May 29

The Axact saga

Posted on Friday, May 29, 2015 in The Friday Times (Editorial)

Like Osama bin Laden, Axact was sitting bang in the middle of an establishment hub and running a “criminal” business empire for many years without stirring a leaf anywhere. And like the US Navy seals raid, it took an American organisation to expose the scam before the world. In both instances, Pakistan has been hugely embarrassed. In the first case, despite a high-powered commission of inquiry, there has been no accountability. In the latter case, despite the initial zeal shown by the FIA, it is anybody’s guess whether successful prosecution will follow.

Axact first came to notice when it decided to set up Bol TV network over eighteen months ago and offered lip-smacking financial packages to the top media-persons in the country. Questions were naturally asked about the source of funds and viability of the mysterious Axact Group behind the mega-media venture. When even remotely satisfactory answers were not forthcoming – the façade of Axact was mind-blowing, its core dark and murky — the speculative whispers turned on dubious wheeler-dealer businessmen, land barons, invisible global terrorists and even serving and retired senior military officials who were rumoured to have invested billions of rupees in order to forge a “religious-nationalist” narrative on the wings of Bol. But this didn’t scare the big shots of the media who jumped ship and, like modern Pied Pipers, led a crowd of swashbuckling anchors and unsuspecting producers/technicians to Bol. The stampede jolted the big media owners to band together and try to save their human assets. But it also alerted Declan Walsh, a New York Times journalist who knew Pakistan well, to the unprecedented and exciting media drama unfolding in Pakistan. When Mr Walsh’s well-researched story (which might well be nominated for a Pulitzer Prize) of a modern mega cyber scam hit the front page of the New York Times, all hell broke loose in Pakistan and Axact’s fraudulent house-of-degrees collapsed, compelling both witting and unwitting journalists to bolt from Bol.

The irony of the situation should not be lost on anyone. If Axact had continued to rake in the billions quietly like it had done for nearly ten years no one would have been any the wiser about its cyber fraud. But when it ventured into the Bol project to develop political muscle, it opened itself to enormous public curiosity, media interest, civil society concern and journalist jealousy. The greater irony is that the top journalists of the country rushed to embrace it instead of investigating it. And it was left to an American journalist who had been expelled from Pakistan for his alleged “anti-national” activities to rake up the dirt of Axact in the country’s national interest!

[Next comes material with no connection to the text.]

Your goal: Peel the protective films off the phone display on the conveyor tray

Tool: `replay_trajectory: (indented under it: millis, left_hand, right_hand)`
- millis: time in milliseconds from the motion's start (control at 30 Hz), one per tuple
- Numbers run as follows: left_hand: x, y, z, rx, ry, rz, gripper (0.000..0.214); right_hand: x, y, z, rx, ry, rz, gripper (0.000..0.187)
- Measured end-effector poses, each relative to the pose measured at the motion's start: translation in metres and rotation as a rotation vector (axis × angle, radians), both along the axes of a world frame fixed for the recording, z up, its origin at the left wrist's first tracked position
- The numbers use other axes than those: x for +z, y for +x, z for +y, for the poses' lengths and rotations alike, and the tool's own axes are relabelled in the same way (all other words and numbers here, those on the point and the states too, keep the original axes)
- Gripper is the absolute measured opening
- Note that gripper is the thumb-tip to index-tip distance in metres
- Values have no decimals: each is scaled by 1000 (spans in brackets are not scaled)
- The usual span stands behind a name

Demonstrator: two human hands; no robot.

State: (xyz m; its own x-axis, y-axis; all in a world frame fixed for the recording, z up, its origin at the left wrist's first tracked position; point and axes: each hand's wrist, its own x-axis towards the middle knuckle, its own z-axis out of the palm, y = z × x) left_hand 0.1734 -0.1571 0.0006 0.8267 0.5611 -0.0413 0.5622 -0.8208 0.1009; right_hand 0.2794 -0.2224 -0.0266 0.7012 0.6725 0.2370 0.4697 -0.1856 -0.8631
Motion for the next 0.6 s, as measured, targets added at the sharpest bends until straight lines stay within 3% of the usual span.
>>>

The FIA has detained Axact’s CEO and is interrogating him. It has lugged away computers, discs and files containing data of Axact’s global cyber empire. It has recovered tens of hundreds of fake degrees of cyber colleges and universities. It has unearthed dozens of bank accounts in Pakistan. It senses an empire spanning hundreds of cyber colleges, off shore shell companies and protective layers of directors and shareholders. It is swamped by hundreds of complaining customers who were handed fake degrees when they had paid for genuine course work. Former employees are lining up to spill more beans by the day. Shrill voices are being raised abroad for cracking down on the billion-dollar business of fake degrees. The FBI is investigating. The US Congress is on notice. Will Axact survive? Will Bol go on air next month as pledged?

To be sure, Axact needs Bol to mount a counter campaign for survival. But that will be difficult, if not impossible. Bol’s core group of journalists has scampered out of sight. The alleged shareholders are publicly denying any stakes. Bank accounts may be frozen by the FBR. Foreign remittances from offshore company accounts have trailed off. The Axact Group is confronted with a plethora of cases of criminal fraud and income tax evasion. Even if the alleged fraudsters and criminals obtain bail from the courts, they will think twice before fleeing the country into the arms of Interpol or FBI.

The media is another big loser from this episode. Although it is absolutely kosher for media professionals to hop jobs in pursuit of upward mobility, it is also true that any journalist worth his or her salt should ask hard questions about the viability and worthiness (aren’t we always billing ourselves as the conscience of the nation?) of the enterprise he or she is thinking of joining before taking the plunge. In Axact’s case, unlike the crop of existing media moghuls and business magnates running TV channels, there were many troubling questions about its owners, source of funds and political objectives. Yet many good people suspended judgment, and some will rue the day they did so recklessly for the lure of the lucre. In all likelihood, though, most bigwigs will get their old jobs back. When they do, we hope they will not abandon the small fry who followed them to Bol.

May 22

The utility of Ishratul Ibad

Posted on Friday, May 22, 2015 in The Friday Times (Editorial)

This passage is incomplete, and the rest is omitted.